Breen lo chiamò, mentre apriva la porta. — A proposito. Vi trasportiamo con trasporto è lo slogan della compagnia D’Courtney. Come vi sembra che quadri con l’alterazione di diamante in diamente? Pensateci su.
L’Uomo senza Volto!
Bruscamente Reich cercò di chiudere la sua mente all’interferenza di Breen, poi percorse barcollando il corridoio in direzione del suo appartamento. Un’ondata di odio selvaggio lo sopraffece.
Craye D’Courtney. L’Uomo senza Volto. Ha ragione quel figlio di un cane! È D’Courtney che provoca le mie grida. Non perché io abbia paura di lui. Ho paura di me stesso. L’ho sempre saputo. Saputo perfettamente nell’inconscio. Ho sempre saputo che una volta arrivato a questo punto avrei dovuto uccidere D’Courtney. Non ha volto perché il suo è il volto del delitto.

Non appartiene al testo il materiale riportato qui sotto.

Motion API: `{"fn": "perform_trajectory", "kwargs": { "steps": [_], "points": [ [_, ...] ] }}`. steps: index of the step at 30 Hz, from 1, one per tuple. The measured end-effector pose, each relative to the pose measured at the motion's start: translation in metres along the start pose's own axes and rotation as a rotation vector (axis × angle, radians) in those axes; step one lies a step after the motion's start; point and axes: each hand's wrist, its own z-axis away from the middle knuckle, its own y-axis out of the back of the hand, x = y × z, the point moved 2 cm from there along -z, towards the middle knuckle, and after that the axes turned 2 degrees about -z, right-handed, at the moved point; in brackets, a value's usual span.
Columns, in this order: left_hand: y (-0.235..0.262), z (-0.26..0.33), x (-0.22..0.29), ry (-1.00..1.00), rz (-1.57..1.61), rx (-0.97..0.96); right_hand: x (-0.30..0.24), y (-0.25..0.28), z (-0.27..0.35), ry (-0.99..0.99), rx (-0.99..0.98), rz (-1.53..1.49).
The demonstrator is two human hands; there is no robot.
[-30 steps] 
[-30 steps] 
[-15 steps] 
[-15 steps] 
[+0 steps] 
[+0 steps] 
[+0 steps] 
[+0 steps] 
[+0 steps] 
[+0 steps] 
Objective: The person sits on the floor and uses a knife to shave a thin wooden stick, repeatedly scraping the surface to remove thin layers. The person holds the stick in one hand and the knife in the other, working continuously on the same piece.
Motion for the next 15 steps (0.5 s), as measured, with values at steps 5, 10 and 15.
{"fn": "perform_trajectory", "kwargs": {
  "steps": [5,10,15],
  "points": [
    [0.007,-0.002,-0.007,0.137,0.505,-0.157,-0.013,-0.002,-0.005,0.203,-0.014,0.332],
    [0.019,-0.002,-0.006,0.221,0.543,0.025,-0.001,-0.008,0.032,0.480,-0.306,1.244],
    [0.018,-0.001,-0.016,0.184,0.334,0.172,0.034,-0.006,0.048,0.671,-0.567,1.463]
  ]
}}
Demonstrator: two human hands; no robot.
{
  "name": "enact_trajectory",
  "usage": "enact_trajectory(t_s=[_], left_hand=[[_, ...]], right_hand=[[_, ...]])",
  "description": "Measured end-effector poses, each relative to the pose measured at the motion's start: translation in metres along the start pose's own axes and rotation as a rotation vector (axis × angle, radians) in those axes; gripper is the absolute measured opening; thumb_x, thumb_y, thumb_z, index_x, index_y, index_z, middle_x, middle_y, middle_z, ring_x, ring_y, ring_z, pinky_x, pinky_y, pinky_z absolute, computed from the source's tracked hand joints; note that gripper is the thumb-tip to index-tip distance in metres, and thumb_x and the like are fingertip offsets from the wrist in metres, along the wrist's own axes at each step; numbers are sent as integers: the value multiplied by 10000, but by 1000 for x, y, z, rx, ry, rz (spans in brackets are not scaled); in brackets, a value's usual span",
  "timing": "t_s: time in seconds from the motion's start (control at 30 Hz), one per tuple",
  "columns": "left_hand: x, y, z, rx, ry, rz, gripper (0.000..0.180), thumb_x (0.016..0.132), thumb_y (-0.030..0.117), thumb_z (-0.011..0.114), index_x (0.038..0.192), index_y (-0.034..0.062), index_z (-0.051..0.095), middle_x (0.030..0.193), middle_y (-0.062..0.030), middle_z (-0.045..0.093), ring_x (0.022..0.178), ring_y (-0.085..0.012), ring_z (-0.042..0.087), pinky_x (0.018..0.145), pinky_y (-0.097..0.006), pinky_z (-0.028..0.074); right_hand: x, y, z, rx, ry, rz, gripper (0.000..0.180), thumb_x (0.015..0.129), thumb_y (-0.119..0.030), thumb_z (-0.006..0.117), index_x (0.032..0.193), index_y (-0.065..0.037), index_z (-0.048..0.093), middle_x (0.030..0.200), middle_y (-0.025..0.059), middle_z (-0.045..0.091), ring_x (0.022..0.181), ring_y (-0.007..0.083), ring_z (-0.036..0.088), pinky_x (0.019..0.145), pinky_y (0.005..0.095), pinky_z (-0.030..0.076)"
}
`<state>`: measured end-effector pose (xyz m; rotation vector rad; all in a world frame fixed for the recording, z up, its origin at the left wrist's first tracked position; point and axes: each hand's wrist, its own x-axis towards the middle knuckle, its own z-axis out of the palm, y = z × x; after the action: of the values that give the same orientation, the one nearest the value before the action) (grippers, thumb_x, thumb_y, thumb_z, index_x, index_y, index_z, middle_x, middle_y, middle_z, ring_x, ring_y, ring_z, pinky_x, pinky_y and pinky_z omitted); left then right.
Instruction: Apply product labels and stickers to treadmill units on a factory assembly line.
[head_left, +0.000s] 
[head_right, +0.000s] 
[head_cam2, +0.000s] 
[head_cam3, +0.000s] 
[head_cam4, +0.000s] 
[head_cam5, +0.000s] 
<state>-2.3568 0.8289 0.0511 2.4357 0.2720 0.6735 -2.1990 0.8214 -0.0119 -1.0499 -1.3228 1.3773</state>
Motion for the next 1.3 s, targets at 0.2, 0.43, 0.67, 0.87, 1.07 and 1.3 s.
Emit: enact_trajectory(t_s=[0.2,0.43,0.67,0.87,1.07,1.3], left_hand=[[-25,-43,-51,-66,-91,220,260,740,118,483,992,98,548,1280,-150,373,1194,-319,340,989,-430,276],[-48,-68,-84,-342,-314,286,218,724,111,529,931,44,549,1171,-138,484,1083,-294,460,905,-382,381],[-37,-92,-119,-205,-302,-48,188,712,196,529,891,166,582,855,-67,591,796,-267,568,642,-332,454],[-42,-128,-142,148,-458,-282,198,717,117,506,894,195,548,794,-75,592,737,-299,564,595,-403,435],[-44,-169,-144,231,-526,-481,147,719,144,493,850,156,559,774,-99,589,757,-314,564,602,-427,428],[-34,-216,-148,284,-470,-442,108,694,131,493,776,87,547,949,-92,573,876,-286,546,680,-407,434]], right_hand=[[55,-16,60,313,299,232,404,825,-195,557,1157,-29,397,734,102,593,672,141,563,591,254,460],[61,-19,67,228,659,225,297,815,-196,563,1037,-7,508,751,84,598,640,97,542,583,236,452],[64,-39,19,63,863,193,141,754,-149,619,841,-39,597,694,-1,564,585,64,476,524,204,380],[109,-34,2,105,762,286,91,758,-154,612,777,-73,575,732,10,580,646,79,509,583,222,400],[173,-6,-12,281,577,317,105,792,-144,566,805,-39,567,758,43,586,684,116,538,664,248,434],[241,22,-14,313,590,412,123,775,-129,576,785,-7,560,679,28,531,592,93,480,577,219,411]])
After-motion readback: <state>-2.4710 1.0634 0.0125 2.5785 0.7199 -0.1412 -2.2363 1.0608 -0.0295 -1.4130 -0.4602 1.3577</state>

Vestito di tutto punto, e di cattivo umore, Reich si precipitò fuori dal suo appartamento e scese in strada dove una cavalletta, veicolo speciale dell’impresa, lo prese a bordo. In un unico balzo lo trasportò alla gigantesca torre che alloggiava in centinaia di piani le migliaia di impiegati degli uffici newyorkesi della Sacramento. La Torre era il centro vitale di un organismo incredibilmente vasto, comprendente un complesso enorme di trasporti, comunicazioni, industrie pesanti, manifatture, grandi magazzini, laboratori, esportazioni e importazioni. La Sacramento comperava e vendeva, costruiva e distruggeva, trafficava e distribuiva. Il suo sistema di compagnie succursali e centrali era così complesso da esigere l’attività a tempo pieno di un amministratore esper di secondo grado.